The Hard Livings gang is a large street gang and organized crime group based in Manenberg, Cape Town. A number of other smaller gangs form part of the Hard Livings gang and owe allegiance to it. The Hard Livings used to be one of two 'super gangs' in Cape Town with the other one being The Americans.

== History ==
The gang was formed in 1971 by Rashied Staggie and his twin brother Rashaad. The gang started out as a criminal street gang mostly involved in drug distribution for which they competed with the Americans gang. After their distribution network grew, the Hard Livings gang as well as their rivals evolved into a structured criminal organization involved in a wide range of criminal activities. In 1996 Rashaad was publicly set alight and killed by the vigilante group PAGAD. In December 2019, Rashied was shot and killed in the same street where Rashaad was killed.

In the 1990s, Cape Flats, a township outside Cape Town historically associated with the Coloured population, was home to around 80 gangs. The Hard Livings gang was the most prominent, led by a major drug figure who was later killed by the vigilante group People Against Gangsterism and Crime (PAGAD). Following his death, drug prices increased, while overall crime reportedly declined.

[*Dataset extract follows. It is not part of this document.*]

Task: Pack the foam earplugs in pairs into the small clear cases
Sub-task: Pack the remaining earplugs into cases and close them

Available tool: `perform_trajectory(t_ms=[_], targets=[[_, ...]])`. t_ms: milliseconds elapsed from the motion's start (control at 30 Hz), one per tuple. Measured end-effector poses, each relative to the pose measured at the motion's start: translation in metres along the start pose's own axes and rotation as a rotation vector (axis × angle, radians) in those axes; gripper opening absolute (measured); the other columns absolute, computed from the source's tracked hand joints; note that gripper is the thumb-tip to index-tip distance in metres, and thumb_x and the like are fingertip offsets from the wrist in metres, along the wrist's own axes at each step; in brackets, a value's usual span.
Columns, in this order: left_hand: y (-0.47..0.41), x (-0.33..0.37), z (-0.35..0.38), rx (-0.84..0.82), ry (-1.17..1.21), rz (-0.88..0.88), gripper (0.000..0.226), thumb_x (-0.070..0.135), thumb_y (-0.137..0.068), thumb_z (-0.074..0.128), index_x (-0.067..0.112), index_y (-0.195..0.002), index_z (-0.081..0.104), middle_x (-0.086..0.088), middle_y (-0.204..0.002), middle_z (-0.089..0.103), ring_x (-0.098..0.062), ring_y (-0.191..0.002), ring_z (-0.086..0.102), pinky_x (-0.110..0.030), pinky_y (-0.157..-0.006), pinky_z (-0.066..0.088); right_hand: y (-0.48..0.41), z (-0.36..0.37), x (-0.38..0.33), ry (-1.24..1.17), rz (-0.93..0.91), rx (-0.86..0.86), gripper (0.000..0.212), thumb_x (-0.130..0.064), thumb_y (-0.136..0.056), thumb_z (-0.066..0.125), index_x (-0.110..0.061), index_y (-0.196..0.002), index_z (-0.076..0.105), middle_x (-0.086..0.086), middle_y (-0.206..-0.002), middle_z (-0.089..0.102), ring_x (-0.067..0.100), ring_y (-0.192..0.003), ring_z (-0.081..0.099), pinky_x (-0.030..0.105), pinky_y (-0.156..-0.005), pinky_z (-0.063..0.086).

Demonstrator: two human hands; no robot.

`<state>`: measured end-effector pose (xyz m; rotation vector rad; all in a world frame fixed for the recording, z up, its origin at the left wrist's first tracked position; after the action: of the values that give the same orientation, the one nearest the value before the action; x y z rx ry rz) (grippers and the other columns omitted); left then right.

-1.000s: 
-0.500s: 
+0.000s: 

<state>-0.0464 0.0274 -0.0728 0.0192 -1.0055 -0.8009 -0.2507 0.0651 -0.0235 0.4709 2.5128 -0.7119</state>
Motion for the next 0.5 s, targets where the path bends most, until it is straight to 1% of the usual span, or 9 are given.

During this period in the 1990s and early 2000s the gang was known to have had a strong presence in the wealthy Green Point and Sea Point areas of Cape Town.

The gang is known to have been involved in both international and local organized crime. Their local activities range from drug running & trading, poaching, protection rackets, prostitution and shebeening (provision of unlicensed drinking places). They have associations with Westbury gang, Varador Cortet. Internationally they have been known to have cooperated with the Sicilian mafia in the trafficking of illegal diamonds as well as trafficking cannabis to Europe.